Fred Swift "F.S." Wolcott (May 2, 1882 – July 27, 1967) was an American minstrel show proprietor and plantation owner who ran the Original Rabbit's Foot Company between 1912 and 1950. The Rabbit Foot Minstrels or "Foots", as they were colloquially known, formed the leading travelling vaudeville show featuring African-American performers in that period, and gave a start to many leading blues, comedy and jazz entertainers.

Wolcott was born in Onondaga Township, Michigan, and grew up on a farm. He married, and established a small touring company, F. S. Wolcott Carnivals, in Columbia, South Carolina, which put on a touring show, "F. S. Wolcott's Fun Factory", in the Carolinas.

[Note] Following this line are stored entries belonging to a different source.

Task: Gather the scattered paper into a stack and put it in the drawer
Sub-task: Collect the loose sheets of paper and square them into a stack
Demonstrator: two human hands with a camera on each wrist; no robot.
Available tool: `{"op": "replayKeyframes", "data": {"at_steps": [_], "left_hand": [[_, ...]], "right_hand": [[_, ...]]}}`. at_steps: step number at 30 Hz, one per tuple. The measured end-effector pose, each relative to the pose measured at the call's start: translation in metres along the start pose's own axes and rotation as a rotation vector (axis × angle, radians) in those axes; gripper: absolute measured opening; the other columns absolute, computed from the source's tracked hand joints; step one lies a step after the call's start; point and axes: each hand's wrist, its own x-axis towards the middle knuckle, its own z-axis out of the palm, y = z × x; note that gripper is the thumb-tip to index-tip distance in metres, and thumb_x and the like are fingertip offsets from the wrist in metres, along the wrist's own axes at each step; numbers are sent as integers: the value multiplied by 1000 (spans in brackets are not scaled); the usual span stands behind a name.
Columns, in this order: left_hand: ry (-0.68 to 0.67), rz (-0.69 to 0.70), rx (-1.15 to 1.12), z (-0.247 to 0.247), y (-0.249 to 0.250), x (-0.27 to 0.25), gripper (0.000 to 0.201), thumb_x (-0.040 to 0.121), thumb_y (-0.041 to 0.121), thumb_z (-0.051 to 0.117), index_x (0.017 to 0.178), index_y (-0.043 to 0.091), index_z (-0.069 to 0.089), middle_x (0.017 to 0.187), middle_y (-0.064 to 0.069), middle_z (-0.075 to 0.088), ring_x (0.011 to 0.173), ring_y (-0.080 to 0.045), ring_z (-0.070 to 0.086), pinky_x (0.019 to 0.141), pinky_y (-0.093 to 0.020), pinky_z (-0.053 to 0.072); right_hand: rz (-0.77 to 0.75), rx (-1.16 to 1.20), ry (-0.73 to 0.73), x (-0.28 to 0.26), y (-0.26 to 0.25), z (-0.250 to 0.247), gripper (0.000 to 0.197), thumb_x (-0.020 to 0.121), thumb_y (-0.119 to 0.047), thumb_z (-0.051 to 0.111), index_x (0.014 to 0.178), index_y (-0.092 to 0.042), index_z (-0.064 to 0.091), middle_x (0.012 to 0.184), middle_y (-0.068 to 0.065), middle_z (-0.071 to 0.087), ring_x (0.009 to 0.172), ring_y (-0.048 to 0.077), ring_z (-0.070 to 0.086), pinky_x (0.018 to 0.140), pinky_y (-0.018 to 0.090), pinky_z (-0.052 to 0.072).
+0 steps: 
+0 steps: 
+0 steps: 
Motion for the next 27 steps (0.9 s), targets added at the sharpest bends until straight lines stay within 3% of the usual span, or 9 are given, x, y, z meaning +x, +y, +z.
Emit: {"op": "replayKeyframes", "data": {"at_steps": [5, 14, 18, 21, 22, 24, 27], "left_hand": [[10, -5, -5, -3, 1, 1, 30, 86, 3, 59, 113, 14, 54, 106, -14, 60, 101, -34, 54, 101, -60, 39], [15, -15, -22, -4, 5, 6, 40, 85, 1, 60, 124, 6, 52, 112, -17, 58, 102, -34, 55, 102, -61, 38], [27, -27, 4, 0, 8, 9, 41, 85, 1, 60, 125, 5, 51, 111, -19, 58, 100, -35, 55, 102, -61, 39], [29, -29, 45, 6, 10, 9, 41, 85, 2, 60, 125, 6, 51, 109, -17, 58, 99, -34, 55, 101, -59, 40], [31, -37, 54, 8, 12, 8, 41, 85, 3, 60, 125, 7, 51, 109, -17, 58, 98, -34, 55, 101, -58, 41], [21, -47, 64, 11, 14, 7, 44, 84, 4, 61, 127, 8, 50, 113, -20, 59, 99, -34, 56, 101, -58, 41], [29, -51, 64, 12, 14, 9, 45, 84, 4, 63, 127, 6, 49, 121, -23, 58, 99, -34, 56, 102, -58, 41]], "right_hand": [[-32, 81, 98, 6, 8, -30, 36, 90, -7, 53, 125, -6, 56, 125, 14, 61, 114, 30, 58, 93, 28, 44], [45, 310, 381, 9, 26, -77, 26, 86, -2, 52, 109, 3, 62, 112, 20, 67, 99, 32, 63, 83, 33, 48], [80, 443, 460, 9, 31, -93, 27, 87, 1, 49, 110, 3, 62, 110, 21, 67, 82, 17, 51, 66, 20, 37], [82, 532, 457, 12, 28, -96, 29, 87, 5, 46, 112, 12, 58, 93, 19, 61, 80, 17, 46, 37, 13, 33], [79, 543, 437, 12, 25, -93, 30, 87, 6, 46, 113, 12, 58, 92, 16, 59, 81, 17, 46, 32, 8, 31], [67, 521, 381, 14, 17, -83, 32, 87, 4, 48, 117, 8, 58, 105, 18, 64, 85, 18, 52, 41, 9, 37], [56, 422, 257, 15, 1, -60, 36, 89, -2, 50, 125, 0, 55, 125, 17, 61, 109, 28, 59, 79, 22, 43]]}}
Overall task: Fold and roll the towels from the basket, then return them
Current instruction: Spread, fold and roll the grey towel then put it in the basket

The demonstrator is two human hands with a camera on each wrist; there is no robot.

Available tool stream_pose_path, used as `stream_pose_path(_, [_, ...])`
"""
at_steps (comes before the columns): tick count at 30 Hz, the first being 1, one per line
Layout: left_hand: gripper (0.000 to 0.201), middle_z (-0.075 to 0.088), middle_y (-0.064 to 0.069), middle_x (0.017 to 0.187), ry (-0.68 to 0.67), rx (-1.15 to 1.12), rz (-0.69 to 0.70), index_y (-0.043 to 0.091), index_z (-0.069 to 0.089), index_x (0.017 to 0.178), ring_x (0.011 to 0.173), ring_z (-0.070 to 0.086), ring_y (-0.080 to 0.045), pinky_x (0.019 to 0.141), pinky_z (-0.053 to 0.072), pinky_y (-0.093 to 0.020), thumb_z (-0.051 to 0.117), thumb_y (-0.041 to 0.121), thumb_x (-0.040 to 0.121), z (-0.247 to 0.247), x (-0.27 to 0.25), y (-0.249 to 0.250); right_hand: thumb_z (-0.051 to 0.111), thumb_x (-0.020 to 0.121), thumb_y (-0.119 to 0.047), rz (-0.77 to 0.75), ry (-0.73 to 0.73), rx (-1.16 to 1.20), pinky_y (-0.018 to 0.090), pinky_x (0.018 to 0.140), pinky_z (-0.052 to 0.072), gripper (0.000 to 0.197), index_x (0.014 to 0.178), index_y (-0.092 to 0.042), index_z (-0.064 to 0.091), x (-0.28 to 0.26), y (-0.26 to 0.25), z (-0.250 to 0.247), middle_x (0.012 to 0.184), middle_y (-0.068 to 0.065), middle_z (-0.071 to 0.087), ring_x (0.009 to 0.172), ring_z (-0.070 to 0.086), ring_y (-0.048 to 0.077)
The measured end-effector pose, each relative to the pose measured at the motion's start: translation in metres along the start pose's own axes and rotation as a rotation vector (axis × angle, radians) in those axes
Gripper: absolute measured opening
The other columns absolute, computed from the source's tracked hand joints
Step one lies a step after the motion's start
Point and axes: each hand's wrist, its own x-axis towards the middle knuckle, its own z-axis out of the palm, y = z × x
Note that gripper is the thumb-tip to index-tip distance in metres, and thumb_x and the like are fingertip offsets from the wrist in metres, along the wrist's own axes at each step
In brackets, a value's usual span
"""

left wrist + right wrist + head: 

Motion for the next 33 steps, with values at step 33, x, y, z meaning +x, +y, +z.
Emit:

In 1912, he bought the Rabbit's Foot Company from Rosa Chappelle, widow of Pat Chappelle, an African-American theatre owner in Tampa, Florida who had set up the business in 1900. Chappelle's vaudeville company was noted as "authentic" (that is, using black rather than blackface performers), was highly popular, and toured widely in the southern states each year. Wolcott maintained the company, initially as both owner and manager, and attracted new talent including blues singer Ida Cox who joined the company in 1913. Its base moved to Wolcott's 1,000-acre Glen Sade Plantation outside Port Gibson, Mississippi in 1918, with offices in the center of town. Wolcott began to refer to the show as a "minstrel show" – a term Chappelle had eschewed – and became a member of "Port Gibson's privileged white aristocracy", although one member of the company, trombonist Leon "Pee Wee" Whittaker, described him as "a good man" who looked after his performers.